**Task:** Filter the entries beneath this task, copying only the lines that hold the word "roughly".

Collected data:

===============

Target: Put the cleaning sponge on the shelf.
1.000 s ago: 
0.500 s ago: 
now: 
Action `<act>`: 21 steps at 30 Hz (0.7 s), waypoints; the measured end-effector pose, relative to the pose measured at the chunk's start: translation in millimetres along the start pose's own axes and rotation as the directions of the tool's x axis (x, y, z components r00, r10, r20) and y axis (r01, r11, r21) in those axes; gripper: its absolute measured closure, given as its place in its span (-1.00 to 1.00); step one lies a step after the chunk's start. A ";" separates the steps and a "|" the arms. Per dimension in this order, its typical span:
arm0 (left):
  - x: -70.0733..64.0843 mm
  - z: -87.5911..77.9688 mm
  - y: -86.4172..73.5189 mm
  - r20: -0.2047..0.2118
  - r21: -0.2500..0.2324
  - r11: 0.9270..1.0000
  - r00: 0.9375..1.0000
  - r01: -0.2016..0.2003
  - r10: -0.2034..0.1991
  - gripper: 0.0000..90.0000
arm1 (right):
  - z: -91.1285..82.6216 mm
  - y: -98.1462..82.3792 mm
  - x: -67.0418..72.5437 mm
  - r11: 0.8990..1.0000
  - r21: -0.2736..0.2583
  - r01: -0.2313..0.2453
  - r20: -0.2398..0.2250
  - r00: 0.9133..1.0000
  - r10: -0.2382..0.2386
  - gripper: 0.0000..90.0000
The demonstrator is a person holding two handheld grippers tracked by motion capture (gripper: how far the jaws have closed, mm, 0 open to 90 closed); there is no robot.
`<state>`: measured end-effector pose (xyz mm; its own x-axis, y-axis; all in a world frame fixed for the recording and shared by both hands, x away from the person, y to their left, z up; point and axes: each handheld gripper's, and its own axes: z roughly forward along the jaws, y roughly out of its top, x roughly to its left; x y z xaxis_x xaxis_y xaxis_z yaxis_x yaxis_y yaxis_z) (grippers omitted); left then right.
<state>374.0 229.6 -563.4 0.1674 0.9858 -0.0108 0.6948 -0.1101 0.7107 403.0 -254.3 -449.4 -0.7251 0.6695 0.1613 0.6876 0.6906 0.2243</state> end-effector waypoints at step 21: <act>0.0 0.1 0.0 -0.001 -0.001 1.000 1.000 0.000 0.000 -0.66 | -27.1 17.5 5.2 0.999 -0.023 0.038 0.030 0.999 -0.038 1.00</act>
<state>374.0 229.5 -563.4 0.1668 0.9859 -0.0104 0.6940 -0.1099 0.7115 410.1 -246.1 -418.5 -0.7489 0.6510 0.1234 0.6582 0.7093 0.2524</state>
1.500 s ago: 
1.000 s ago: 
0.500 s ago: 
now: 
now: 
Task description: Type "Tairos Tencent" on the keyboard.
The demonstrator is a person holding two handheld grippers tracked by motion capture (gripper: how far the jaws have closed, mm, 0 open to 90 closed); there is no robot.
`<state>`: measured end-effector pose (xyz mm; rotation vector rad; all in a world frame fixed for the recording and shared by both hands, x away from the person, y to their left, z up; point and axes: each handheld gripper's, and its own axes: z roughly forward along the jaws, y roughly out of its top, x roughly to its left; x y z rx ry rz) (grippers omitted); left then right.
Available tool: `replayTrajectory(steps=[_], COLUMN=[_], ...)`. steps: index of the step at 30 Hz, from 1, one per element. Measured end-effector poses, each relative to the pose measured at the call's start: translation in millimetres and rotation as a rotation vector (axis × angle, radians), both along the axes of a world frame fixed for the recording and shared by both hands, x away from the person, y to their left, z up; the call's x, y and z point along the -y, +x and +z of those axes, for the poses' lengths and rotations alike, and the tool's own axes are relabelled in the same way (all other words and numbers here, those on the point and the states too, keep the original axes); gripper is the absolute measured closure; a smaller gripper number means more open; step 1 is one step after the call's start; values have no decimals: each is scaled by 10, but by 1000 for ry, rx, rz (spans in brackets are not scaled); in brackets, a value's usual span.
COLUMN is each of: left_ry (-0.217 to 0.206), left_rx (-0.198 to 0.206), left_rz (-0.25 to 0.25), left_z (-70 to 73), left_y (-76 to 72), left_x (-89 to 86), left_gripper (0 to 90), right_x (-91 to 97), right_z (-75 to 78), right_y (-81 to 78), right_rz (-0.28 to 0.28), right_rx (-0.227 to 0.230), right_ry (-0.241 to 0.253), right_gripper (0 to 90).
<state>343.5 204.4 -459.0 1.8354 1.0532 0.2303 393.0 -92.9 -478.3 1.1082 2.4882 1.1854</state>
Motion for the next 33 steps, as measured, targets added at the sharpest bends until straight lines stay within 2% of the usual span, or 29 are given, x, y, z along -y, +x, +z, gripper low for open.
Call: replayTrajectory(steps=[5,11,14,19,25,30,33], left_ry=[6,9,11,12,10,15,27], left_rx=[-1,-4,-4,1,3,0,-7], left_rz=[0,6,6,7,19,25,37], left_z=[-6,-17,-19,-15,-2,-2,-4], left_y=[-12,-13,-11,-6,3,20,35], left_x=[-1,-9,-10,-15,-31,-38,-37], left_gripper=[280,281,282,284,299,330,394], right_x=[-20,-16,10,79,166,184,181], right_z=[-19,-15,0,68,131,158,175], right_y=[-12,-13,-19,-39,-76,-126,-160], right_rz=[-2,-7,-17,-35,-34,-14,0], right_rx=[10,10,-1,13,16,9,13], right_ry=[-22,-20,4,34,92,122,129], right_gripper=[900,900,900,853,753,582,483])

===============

**Answer to this problem:**
`<state>`: measured end-effector pose (xyz mm; its own x-axis, y-axis; all in a world frame fixed for the recording and shared by both hands, x away from the person, y to their left, z up; point and axes: each handheld gripper's, and its own axes: z roughly forward along the jaws, y roughly out of its top, x roughly to its left; x y z xaxis_x xaxis_y xaxis_z yaxis_x yaxis_y yaxis_z) (grippers omitted); left then right.
`<state>`: measured end-effector pose (xyz mm; rotation vector rad; all in a world frame fixed for the recording and shared by both hands, x away from the person, y to their left, z up; point and axes: each handheld gripper's, and its own axes: z roughly forward along the jaws, y roughly out of its top, x roughly to its left; x y z rx ry rz) (grippers omitted); left then right.

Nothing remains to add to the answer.